▶ [DATA EXCERPT]
>>>

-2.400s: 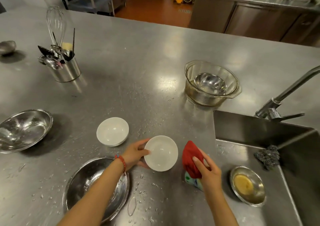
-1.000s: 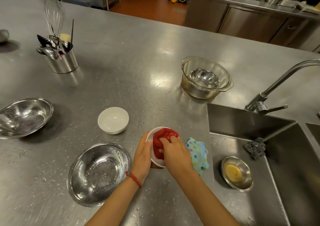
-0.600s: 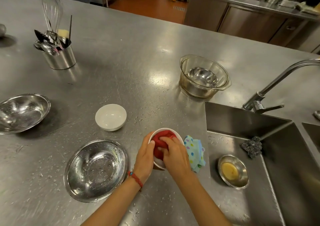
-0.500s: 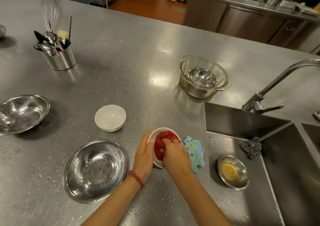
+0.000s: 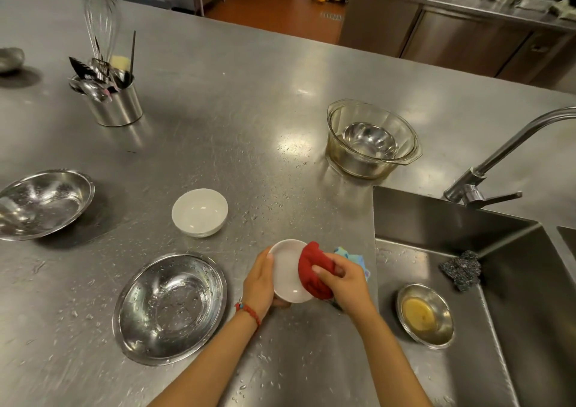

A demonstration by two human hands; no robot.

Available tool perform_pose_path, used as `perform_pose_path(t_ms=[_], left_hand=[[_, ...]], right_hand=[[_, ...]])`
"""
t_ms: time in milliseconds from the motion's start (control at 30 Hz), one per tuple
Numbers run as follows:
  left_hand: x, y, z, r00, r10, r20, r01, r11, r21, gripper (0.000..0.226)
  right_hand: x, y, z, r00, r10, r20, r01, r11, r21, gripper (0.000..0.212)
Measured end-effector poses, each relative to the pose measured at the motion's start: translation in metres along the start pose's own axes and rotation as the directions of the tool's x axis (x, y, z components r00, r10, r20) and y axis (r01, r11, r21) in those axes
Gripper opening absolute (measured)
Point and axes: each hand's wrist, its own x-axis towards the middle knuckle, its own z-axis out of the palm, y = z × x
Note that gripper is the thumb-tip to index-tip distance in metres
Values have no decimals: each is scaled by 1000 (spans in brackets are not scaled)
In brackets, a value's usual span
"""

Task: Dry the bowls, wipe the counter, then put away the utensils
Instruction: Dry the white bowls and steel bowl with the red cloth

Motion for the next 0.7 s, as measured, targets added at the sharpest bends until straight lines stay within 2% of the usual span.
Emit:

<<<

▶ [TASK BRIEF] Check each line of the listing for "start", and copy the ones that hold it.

▶ [REPLY TO THE TASK]
t_ms: time in milliseconds from the motion's start (control at 30 Hz), one per tuple
Measured end-effector poses, each relative to the pose measured at the motion's start: translation in metres along the start pose's own axes and rotation as the directions of the tool's x axis (x, y, z components r00, r10, r20) and y axis (r01, r11, r21) in those axes

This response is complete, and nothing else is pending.